VARIABLE_DEFINITIONS = {
    "case_num": {"description": "Case number (integer)", "required": True},
    "case_year": {"description": "Year (4-digit integer)", "required": True},
    "hcal_case_num": {"description": "HCAL case number from Court of First Instance", "required": False},
    "hcal_case_year": {"description": "HCAL year from Court of First Instance", "required": False},
    "applicant_name": {"description": "Full name(s) of the applicant(s)", "required": True},
    "applicant_gender": {"description": "Gender: 'male', 'female', or 'neutral'", "required": True},
    "num_applicants": {"description": "Number of applicants", "required": False},
    "judge_name": {"description": "Full name of the CFI judge", "required": True},
    "judge_title_has_nrc": {"description": "TRUE if title includes '(Non-refoulement Claims)'", "required": True},
    "country": {"description": "Country of origin", "required": True},
    "one_line_description": {"description": "Brief description of feared harm", "required": True},
    "dismissal_order_date": {"description": "Date of the CFI dismissal order", "required": True},
    "board_decision_date_1": {"description": "Date of the first Board decision", "required": True},
    "board_decision_date_2": {"description": "Date of the second Board decision, if any", "required": False},
    "director_decision_date_1": {"description": "Date of the first Director decision", "required": False},
    "director_decision_date_2": {"description": "Date of the second Director decision, if any", "required": False},
    "notice_of_appeal_date": {"description": "Date the notice of appeal was filed", "required": True},
    "affirmation_date": {"description": "Date of affirmation/affidavit, if any", "required": False},
    "oath_type": {"description": "'affirmation' or 'affidavit'", "required": False},
    "grounds_in_affirmation": {"description": "Grounds in affirmation/affidavit", "required": False},
    "grounds_in_affirmation_summary": {"description": "Succinct summary", "required": False},
    "form1_has_hyperlink": {"description": "CALL-1 Form has hyperlink: TRUE/FALSE", "required": True},
    "form1_reference_type": {"description": "'CALL-1 Form' or 'Judgment'", "required": True},
    "hyperlink_para_num": {"description": "Paragraph containing hyperlink", "required": False},
    "hyperlink_footnote_num": {"description": "Footnote containing hyperlink", "required": False},
    "case_summary_para_begin": {"description": "Beginning paragraph of case summary", "required": False},
    "case_summary_para_end": {"description": "Ending paragraph of case summary", "required": False},
    "judge_reasons_para_begin": {"description": "Beginning paragraph of the judge's reasons", "required": True},
    "judge_reasons_para_end": {"description": "Ending paragraph of the judge's reasons", "required": True},
    "grounds_in_noa": {"description": "Grounds in notice of appeal", "required": True},
    "grounds_in_noa_summary": {"description": "Succinct NOA summary", "required": True},
    "written_submission_date": {"description": "Date of written submission, if any", "required": False},
    "written_submission_type": {"description": "Type of written submission", "required": False},
    "grounds_in_submission": {"description": "Grounds in written submission", "required": False},
    "grounds_in_submission_summary": {"description": "Succinct submission summary", "required": False},
    "registrar_direction_date": {"description": "Date of Registrar's direction", "required": False},
    "hearing_date_scheduled": {"description": "Scheduled hearing date", "required": False},
    "applicant_failed_to_raise_ground": {"description": "TRUE if no grounds were raised below", "required": False},
}


def parse_date(value):
    if not value or str(value).strip().upper() in {"", "NULL", "NONE"}:
        return None
    if isinstance(value, datetime):
        return value
    return dateparser.parse(str(value), dayfirst=True)
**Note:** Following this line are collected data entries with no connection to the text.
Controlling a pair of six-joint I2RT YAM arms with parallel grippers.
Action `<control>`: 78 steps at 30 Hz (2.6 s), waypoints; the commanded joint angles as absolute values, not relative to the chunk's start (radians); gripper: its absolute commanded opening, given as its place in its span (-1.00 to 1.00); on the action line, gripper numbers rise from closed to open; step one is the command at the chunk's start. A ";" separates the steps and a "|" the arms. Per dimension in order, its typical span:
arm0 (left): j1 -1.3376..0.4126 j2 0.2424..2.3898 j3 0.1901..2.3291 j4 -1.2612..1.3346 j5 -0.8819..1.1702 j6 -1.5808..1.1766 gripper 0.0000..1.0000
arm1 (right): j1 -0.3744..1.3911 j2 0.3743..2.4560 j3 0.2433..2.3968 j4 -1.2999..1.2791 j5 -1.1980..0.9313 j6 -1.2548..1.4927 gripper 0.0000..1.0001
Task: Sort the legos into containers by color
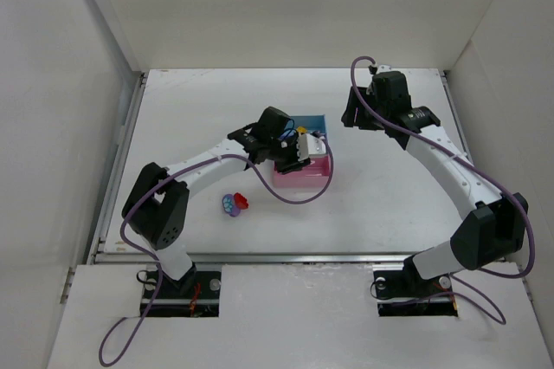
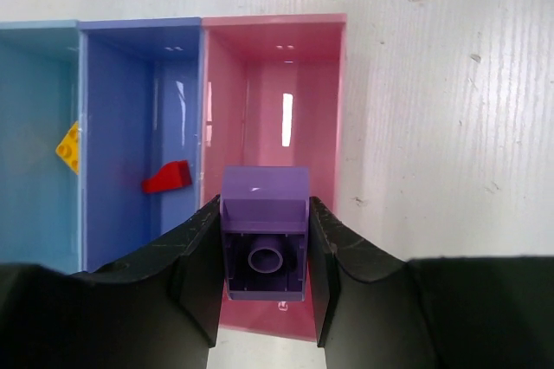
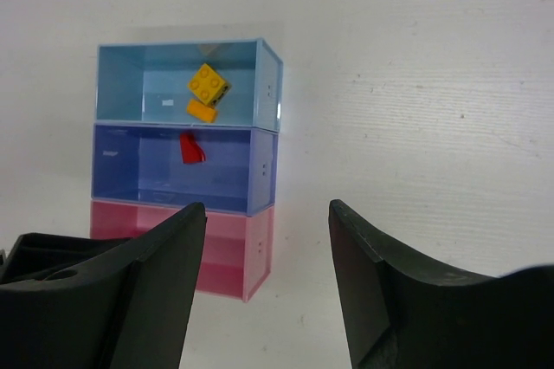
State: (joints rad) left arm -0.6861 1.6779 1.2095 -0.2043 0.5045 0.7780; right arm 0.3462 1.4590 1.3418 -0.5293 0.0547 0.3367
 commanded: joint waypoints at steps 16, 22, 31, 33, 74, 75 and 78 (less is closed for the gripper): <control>-0.690 1.675 1.302 -0.249 0.518 0.778 1.00 | 0.330 1.457 1.394 -0.485 0.003 0.314 0.29; -0.690 1.614 1.414 -0.418 0.520 0.755 1.00 | 0.341 1.457 1.394 -0.485 -0.038 0.284 0.29; -0.457 1.234 1.111 -0.624 0.430 0.898 1.00 | 0.437 1.489 1.394 -0.495 -0.048 0.264 0.29; -0.457 1.178 1.021 -0.669 0.346 0.977 1.00 | 0.455 1.515 1.405 -0.495 -0.048 0.264 0.29; -0.416 1.307 0.683 -0.399 0.374 0.818 -1.00 | 0.548 1.614 1.489 -0.532 -0.002 0.245 0.29; -0.416 1.307 0.683 -0.399 0.374 0.818 -1.00 | 0.548 1.614 1.489 -0.532 -0.002 0.245 0.29; -0.416 1.272 0.703 -0.410 0.356 0.807 -1.00 | 0.548 1.614 1.499 -0.541 -0.040 0.245 0.29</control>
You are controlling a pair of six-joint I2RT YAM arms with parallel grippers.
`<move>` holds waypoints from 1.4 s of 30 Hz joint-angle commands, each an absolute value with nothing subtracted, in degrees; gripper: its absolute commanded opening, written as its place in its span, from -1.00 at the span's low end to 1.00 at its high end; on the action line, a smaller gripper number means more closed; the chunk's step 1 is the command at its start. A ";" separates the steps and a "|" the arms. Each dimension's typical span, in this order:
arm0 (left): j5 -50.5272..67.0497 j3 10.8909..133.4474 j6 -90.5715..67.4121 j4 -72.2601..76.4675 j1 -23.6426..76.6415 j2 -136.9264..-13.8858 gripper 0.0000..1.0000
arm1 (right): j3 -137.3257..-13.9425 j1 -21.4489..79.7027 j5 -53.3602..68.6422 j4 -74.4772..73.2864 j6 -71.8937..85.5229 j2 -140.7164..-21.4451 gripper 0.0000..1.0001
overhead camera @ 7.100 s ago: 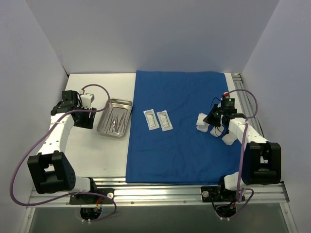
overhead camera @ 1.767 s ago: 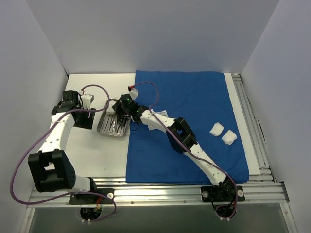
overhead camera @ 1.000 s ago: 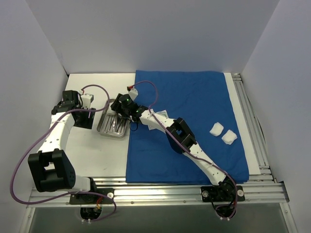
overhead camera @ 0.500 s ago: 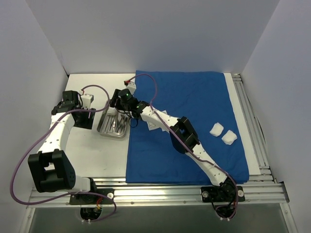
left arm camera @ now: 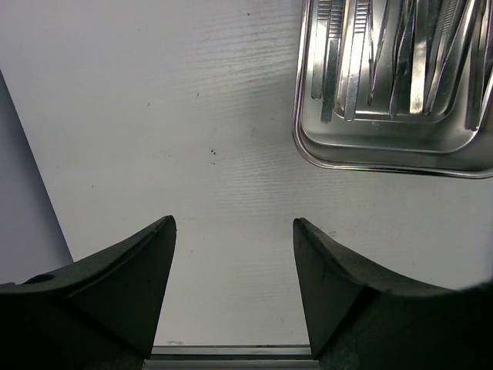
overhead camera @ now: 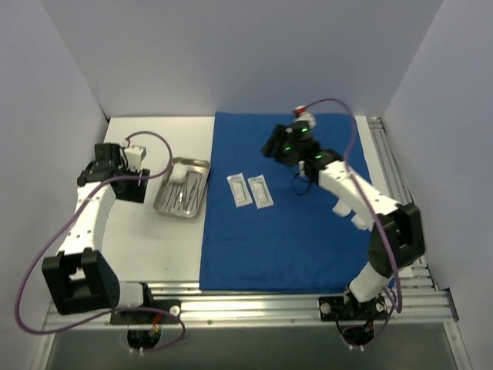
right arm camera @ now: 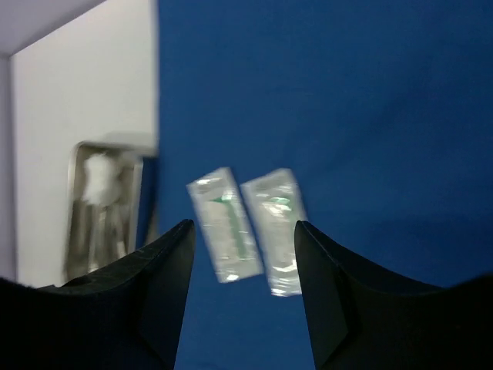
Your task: Prepare the surgical pack
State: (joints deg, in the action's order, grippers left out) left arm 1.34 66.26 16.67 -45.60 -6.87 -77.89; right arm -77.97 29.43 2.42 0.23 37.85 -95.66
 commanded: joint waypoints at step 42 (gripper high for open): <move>25.58 69.61 25.05 -54.41 -4.75 -79.63 0.43 | -42.19 -12.74 8.00 -0.53 27.42 -88.24 -0.18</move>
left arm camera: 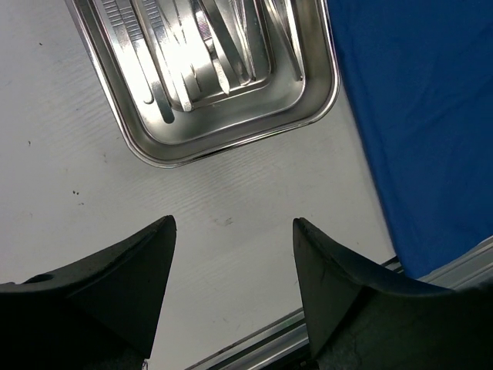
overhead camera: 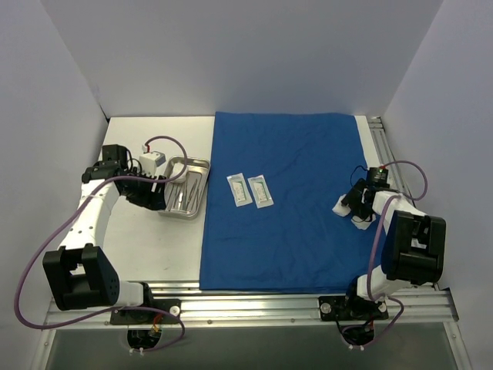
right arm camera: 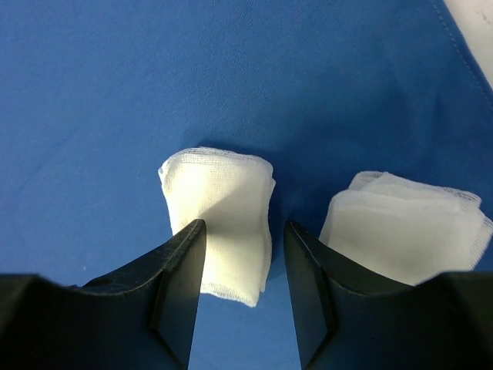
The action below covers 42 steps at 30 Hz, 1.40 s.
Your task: Prepare the surgical pack
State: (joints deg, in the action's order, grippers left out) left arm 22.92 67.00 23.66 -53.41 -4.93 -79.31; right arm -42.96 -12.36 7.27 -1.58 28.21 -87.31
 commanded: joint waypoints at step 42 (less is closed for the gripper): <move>21.18 68.38 22.76 -51.50 -4.75 -79.10 0.43 | -41.84 -20.65 5.88 -12.66 24.34 -74.09 -1.00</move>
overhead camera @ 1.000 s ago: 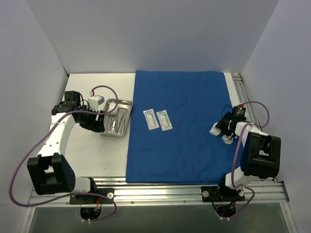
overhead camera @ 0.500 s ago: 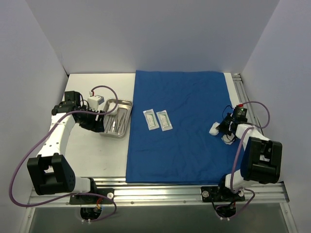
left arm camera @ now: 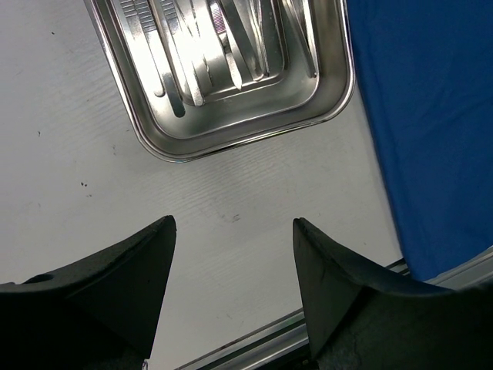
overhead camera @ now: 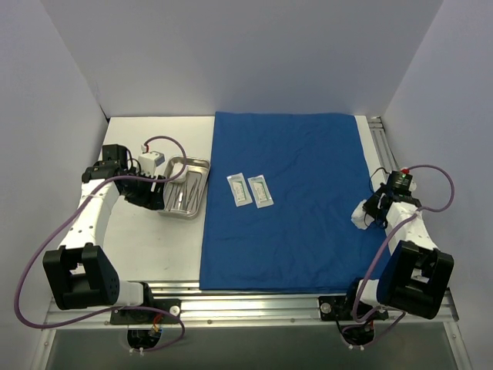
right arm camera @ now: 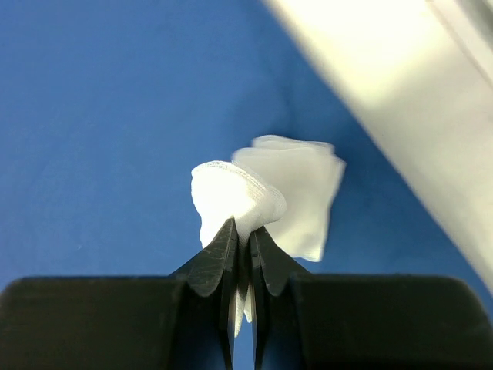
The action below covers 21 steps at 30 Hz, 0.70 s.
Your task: Prepare the surgical pack
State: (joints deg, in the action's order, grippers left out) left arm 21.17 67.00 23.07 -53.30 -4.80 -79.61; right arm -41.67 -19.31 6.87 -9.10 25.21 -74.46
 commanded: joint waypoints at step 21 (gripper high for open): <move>20.21 67.76 22.68 -50.89 -4.75 -79.10 0.43 | -41.31 -25.14 7.47 -6.94 21.71 -82.17 -0.57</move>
State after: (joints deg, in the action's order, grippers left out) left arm 19.90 67.00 22.90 -52.71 -4.80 -79.61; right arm -40.62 -24.80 9.23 -6.39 22.81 -80.93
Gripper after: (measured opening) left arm 0.713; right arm 0.166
def format_date(value) -> str:
    dt = parse_date(value)
    if not dt:
        return ""
    return dt.strftime("%#d %B %Y") if os.name == "nt" else dt.strftime("%-d %B %Y")


def build_extraction_prompt() -> str:
    """Build the structured extraction contract supplied to the LLM in the private version."""
    lines = [
        "Extract structured data for a routine CA non-refoulement appeal.",
        "Return JSON only.  Do not decide the appeal.",
        "Use the following keys:",
    ]
    for key, spec in VARIABLE_DEFINITIONS.items():
        req = "required" if spec.get("required") else "optional"
        lines.append(f"- {key} ({req}): {spec['description']}")
    return "\n".join(lines)


def call_llm_for_extraction(*_args, **_kwargs) -> dict:
    """Redacted boundary: private model routing and account-specific code removed."""
    raise RuntimeError(
        "[REDACTED] LLM transcription/extraction call removed. "
        "The working version connected to a private model provider and returned "
        "a JSON object matching VARIABLE_DEFINITIONS."
    )


def normalize_extracted(data: dict) -> dict:
    """Small deterministic cleanup that can be shown without exposing model access."""
    out = dict(data or {})
    for key, value in list(out.items()):
        if isinstance(value, str):
            value = re.sub(r"\s+", " ", value).strip()
            out[key] = None if value.upper() in {"", "NULL", "NONE", "N/A"} else value
    if out.get("judge_title_has_nrc") in {True, "true", "TRUE", "Yes", "YES"}:
        out["judge_title_has_nrc"] = "TRUE"
    elif out.get("judge_title_has_nrc") in {False, "false", "FALSE", "No", "NO"}:
        out["judge_title_has_nrc"] = "FALSE"
    return out


def write_xlsx(xlsx_path: str, data: dict):
    """Write the hydrated values into the workbook consumed by the generator."""
    wb = openpyxl.Workbook()
    ws = wb.active
    ws.title = "Case Data"
    headers = ["Variable Name", "Description", "Value", "Required"]
    fill = PatternFill(start_color="4472C4", end_color="4472C4", fill_type="solid")
    font = Font(bold=True, color="FFFFFF")
    for col, header in enumerate(headers, 1):
        cell = ws.cell(row=1, column=col, value=header)
        cell.fill = fill
        cell.font = font
        cell.alignment = Alignment(horizontal="center")
    for row, (name, spec) in enumerate(VARIABLE_DEFINITIONS.items(), 2):
        ws.cell(row=row, column=1, value=name)
        ws.cell(row=row, column=2, value=spec["description"])
        ws.cell(row=row, column=3, value=data.get(name))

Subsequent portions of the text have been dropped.